What to produce
In the material below, the lines from the one containing "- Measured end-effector" through the one containing "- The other" are to be given again exactly, ends included, and no others.

——————

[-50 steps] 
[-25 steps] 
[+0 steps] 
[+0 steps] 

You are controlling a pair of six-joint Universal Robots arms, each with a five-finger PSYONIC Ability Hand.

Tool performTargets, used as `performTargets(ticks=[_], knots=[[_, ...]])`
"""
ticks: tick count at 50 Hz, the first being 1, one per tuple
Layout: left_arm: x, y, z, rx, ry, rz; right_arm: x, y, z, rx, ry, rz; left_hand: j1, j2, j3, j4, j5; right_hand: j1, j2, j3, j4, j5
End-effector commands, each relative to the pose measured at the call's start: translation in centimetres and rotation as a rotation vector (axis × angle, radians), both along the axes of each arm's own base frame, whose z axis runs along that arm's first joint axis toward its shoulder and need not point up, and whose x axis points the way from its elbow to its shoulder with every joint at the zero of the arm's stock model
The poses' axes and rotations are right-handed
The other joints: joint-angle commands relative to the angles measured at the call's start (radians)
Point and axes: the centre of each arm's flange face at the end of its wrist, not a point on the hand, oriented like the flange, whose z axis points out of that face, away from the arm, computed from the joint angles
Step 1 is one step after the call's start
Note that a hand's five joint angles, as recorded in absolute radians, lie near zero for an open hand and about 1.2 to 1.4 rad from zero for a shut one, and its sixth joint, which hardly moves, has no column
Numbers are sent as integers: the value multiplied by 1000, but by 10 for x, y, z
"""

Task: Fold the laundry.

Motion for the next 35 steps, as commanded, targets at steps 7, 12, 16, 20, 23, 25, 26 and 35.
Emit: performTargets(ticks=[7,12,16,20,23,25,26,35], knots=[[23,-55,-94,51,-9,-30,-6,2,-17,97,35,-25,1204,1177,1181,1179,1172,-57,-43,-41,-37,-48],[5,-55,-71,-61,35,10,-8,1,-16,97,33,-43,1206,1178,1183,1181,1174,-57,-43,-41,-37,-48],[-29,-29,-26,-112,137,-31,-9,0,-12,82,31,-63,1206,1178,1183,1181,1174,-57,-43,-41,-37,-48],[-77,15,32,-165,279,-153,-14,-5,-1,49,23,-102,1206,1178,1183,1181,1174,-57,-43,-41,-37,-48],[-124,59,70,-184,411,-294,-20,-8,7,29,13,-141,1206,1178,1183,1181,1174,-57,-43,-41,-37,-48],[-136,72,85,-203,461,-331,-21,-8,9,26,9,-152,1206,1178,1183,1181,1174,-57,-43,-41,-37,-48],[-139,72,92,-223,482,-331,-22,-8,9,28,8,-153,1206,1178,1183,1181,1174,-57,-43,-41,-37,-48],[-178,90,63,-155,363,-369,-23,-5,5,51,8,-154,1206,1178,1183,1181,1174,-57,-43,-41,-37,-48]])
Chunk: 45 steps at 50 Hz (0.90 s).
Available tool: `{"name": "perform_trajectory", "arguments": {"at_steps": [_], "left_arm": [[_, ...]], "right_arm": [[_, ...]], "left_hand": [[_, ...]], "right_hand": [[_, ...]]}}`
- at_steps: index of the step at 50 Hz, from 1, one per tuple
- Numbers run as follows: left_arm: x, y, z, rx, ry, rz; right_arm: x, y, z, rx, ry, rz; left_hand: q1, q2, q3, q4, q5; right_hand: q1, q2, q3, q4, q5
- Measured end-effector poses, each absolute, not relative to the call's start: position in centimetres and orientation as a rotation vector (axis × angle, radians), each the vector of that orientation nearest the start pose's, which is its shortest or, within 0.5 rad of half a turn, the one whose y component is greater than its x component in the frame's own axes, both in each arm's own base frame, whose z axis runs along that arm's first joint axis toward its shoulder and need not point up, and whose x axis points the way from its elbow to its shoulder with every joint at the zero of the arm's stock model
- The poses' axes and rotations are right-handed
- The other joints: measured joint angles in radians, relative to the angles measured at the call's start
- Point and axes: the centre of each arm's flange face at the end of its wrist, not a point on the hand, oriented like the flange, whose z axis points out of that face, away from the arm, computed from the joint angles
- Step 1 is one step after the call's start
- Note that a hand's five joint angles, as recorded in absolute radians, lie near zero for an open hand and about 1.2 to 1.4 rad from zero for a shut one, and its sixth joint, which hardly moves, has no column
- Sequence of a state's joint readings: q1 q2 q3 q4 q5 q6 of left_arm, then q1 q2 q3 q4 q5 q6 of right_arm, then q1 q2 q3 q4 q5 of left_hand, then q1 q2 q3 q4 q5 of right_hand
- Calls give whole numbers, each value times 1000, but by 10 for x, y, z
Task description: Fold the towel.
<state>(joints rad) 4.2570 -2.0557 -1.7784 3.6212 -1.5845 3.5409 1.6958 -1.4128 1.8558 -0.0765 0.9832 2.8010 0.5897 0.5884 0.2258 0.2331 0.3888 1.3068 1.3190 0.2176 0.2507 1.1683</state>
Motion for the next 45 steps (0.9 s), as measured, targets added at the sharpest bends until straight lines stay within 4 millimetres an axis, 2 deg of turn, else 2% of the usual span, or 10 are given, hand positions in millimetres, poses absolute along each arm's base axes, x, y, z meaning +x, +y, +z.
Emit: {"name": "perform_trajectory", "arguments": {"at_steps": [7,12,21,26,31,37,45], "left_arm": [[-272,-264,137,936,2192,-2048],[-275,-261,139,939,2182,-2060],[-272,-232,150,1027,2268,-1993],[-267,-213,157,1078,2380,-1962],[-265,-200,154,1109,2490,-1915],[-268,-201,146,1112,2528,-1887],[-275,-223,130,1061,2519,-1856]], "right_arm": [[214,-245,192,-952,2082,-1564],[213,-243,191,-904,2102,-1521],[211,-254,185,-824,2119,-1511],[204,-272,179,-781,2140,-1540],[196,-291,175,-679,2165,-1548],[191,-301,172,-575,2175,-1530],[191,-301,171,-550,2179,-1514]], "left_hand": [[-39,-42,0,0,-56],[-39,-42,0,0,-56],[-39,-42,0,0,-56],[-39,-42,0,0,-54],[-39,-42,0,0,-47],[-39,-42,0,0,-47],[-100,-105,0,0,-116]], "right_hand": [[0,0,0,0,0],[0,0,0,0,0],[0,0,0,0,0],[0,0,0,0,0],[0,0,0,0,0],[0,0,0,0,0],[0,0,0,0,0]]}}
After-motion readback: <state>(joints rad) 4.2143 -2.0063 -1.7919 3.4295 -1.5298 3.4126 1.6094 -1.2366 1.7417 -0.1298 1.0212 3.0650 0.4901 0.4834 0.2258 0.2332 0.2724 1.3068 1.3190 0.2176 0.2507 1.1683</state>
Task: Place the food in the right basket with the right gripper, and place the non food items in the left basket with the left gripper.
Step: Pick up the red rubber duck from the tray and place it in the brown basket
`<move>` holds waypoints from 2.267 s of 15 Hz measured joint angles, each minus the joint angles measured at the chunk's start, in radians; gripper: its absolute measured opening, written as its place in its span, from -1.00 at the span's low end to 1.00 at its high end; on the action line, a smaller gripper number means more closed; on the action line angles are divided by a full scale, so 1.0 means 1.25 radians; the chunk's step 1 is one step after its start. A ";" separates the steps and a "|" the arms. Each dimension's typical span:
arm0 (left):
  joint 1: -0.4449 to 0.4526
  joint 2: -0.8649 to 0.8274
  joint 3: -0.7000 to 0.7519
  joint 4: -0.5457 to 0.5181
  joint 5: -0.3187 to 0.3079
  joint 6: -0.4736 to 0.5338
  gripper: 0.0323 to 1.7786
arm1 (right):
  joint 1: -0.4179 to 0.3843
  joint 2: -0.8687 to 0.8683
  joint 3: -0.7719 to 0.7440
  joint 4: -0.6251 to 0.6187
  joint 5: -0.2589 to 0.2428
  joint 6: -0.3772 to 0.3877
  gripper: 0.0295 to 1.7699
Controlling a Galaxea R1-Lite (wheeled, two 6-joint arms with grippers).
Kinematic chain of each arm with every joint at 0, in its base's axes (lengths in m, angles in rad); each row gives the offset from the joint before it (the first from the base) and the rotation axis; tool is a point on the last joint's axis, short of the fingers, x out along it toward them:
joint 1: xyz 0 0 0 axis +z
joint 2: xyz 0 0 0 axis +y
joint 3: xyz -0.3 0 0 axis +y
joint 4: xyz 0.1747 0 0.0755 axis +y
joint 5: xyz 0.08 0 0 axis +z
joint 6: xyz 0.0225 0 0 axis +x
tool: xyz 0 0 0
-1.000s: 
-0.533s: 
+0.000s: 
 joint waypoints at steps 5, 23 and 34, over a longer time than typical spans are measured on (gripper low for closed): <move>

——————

Solution to the exercise
- Measured end-effector poses, each absolute, not relative to the call's start: position in centimetres and orientation as a rotation vector (axis × angle, radians), each the vector of that orientation nearest the start pose's, which is its shortest or, within 0.5 rad of half a turn, the one whose y component is greater than its x component in the frame's own axes, both in each arm's own base frame, whose z axis runs along that arm's first joint axis toward its shoulder and need not point up, and whose x axis points the way from its elbow to its shoulder with every joint at the zero of the arm's stock model
- The poses' axes and rotations are right-handed
- The other joints: measured joint angles in radians, relative to the angles measured at the call's start

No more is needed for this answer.